Dataset content ::
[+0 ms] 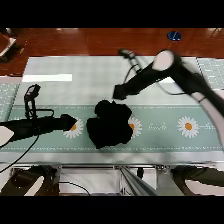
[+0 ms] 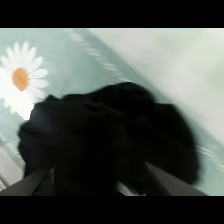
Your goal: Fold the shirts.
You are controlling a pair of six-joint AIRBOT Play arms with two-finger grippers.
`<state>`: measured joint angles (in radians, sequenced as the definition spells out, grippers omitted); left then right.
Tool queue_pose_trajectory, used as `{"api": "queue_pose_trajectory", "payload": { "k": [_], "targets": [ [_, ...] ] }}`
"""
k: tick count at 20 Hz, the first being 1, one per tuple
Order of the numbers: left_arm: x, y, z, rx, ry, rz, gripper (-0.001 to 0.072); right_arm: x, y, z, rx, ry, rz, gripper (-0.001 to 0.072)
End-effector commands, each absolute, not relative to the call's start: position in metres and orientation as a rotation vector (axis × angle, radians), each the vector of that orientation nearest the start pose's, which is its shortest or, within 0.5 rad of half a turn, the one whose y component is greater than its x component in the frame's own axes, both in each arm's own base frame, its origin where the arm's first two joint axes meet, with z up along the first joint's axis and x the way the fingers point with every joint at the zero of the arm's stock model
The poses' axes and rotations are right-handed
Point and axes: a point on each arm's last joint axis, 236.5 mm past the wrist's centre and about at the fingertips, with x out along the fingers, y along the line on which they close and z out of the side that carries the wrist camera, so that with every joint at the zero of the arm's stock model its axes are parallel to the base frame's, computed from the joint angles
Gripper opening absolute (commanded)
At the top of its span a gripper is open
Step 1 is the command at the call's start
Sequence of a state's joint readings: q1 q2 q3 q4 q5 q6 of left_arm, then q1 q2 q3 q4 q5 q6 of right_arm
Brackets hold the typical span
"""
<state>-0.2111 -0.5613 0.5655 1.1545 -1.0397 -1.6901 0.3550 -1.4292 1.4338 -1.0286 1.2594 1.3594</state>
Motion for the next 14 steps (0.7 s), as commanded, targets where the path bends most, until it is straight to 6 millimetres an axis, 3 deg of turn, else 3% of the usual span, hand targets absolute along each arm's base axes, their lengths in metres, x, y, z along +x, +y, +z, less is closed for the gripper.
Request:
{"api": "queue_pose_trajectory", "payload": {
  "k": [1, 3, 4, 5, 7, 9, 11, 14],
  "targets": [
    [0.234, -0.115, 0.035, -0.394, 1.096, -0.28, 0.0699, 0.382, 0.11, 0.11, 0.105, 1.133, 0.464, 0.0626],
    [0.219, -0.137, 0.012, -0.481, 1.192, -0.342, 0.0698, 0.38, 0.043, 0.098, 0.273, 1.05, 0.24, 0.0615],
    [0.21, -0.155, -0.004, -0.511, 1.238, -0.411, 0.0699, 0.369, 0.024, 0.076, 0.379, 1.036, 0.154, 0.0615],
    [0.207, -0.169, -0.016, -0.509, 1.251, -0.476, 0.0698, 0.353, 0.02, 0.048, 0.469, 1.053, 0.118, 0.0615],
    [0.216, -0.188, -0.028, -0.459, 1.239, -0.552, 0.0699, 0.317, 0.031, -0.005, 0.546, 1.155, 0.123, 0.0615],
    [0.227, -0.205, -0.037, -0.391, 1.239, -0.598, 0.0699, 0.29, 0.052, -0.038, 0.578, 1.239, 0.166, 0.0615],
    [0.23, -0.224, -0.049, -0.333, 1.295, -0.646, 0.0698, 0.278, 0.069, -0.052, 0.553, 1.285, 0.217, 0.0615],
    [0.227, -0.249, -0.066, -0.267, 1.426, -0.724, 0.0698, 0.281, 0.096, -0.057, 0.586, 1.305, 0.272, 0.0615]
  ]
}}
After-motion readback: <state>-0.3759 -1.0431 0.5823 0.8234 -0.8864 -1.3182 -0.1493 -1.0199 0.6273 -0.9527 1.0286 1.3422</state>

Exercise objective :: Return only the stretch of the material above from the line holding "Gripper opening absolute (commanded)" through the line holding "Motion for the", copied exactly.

Solution ::
Gripper opening absolute (commanded)
At the top of its span a gripper is open
Step 1 is the command at the call's start
Sequence of a state's joint readings: q1 q2 q3 q4 q5 q6 of left_arm, then q1 q2 q3 q4 q5 q6 of right_arm
Brackets hold the typical span
"""
<state>-0.2111 -0.5613 0.5655 1.1545 -1.0397 -1.6901 0.3550 -1.4292 1.4338 -1.0286 1.2594 1.3594</state>
Motion for the next 14 steps (0.7 s), as commanded, targets where the path bends most, until it is straight to 6 millimetres an axis, 3 deg of turn, else 3% of the usual span, hand targets absolute along each arm's base axes, their lengths in metres, x, y, z along +x, +y, +z, less is closed for the gripper.

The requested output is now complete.